Work to complete | State the number of lines in the following data that contain the string "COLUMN", and nothing else.

════

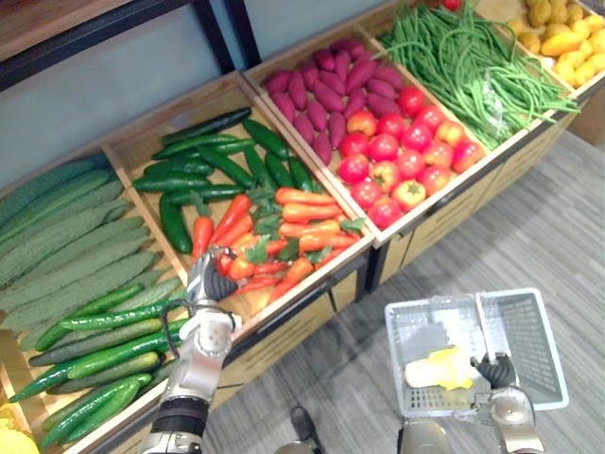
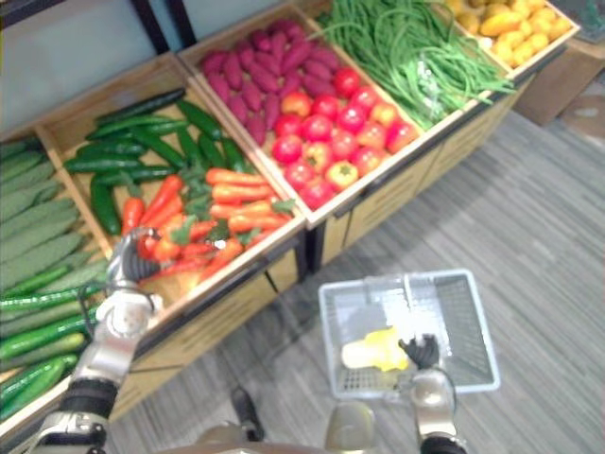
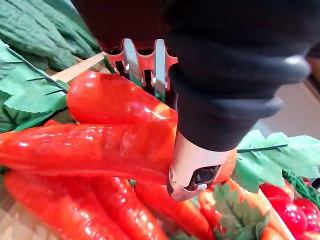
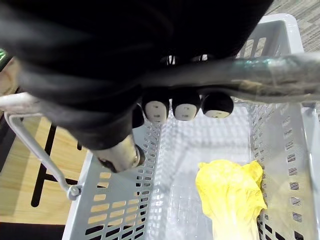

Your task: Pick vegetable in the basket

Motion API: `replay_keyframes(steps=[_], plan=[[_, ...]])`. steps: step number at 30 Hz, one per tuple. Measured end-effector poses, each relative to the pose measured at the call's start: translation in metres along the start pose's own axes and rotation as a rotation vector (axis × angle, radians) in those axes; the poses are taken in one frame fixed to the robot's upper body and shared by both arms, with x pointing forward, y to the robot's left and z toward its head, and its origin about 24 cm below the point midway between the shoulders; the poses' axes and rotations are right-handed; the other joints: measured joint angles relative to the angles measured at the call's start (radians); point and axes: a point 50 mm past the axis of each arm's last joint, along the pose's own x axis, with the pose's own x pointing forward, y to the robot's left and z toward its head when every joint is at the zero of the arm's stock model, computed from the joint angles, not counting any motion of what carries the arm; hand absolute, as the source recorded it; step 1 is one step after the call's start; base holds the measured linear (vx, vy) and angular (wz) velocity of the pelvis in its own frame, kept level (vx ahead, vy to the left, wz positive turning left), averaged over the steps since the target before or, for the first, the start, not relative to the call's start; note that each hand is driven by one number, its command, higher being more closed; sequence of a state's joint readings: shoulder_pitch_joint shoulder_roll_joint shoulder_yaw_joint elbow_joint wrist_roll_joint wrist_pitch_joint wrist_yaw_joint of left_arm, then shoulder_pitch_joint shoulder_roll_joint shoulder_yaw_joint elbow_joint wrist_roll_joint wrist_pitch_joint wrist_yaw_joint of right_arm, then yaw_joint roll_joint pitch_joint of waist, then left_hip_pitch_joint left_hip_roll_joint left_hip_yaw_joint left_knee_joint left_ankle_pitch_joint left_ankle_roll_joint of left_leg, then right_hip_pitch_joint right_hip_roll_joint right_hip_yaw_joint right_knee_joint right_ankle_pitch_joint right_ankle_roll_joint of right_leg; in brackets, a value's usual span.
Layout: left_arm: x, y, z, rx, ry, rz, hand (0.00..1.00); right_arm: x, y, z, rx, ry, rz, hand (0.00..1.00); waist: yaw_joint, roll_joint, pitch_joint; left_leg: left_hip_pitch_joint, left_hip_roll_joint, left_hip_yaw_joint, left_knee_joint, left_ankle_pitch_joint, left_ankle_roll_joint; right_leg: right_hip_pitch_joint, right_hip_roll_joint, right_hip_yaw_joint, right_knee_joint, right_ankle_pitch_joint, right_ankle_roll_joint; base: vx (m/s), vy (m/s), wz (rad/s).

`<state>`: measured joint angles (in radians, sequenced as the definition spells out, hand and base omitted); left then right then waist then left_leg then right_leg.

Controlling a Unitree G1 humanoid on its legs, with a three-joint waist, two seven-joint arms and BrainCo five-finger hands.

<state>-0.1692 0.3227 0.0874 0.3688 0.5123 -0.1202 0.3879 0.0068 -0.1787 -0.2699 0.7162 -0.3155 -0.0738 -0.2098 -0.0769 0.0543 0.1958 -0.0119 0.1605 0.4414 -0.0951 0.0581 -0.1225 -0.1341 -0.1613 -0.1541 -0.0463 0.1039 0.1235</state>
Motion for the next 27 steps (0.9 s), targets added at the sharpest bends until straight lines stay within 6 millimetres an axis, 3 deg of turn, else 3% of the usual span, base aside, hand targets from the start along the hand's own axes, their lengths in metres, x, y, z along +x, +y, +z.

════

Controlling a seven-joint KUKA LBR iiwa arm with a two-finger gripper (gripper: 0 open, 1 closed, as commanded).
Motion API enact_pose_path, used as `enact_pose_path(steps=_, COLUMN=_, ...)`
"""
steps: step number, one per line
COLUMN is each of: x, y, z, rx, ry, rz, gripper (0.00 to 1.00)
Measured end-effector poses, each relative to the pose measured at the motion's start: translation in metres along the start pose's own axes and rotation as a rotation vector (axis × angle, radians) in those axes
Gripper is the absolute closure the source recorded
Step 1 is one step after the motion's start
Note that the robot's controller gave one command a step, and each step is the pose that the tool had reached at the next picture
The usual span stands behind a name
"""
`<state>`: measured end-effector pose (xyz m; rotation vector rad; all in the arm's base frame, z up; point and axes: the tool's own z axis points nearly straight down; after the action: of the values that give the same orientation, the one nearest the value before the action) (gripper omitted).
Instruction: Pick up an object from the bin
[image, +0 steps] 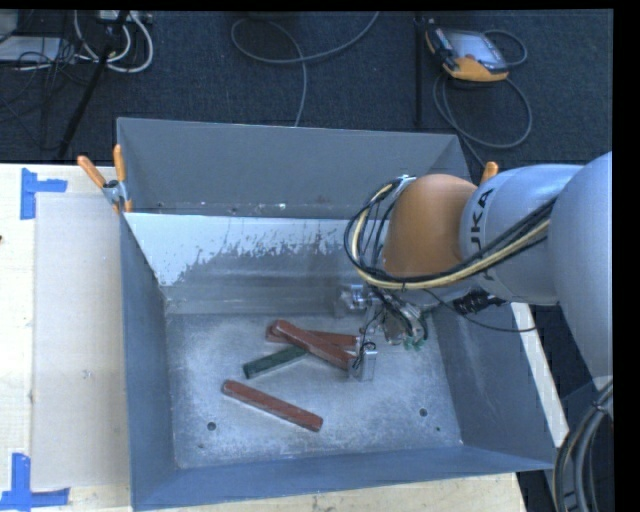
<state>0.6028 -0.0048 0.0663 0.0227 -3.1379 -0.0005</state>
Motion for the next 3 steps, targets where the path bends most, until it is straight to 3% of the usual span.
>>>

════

Problem solution | 2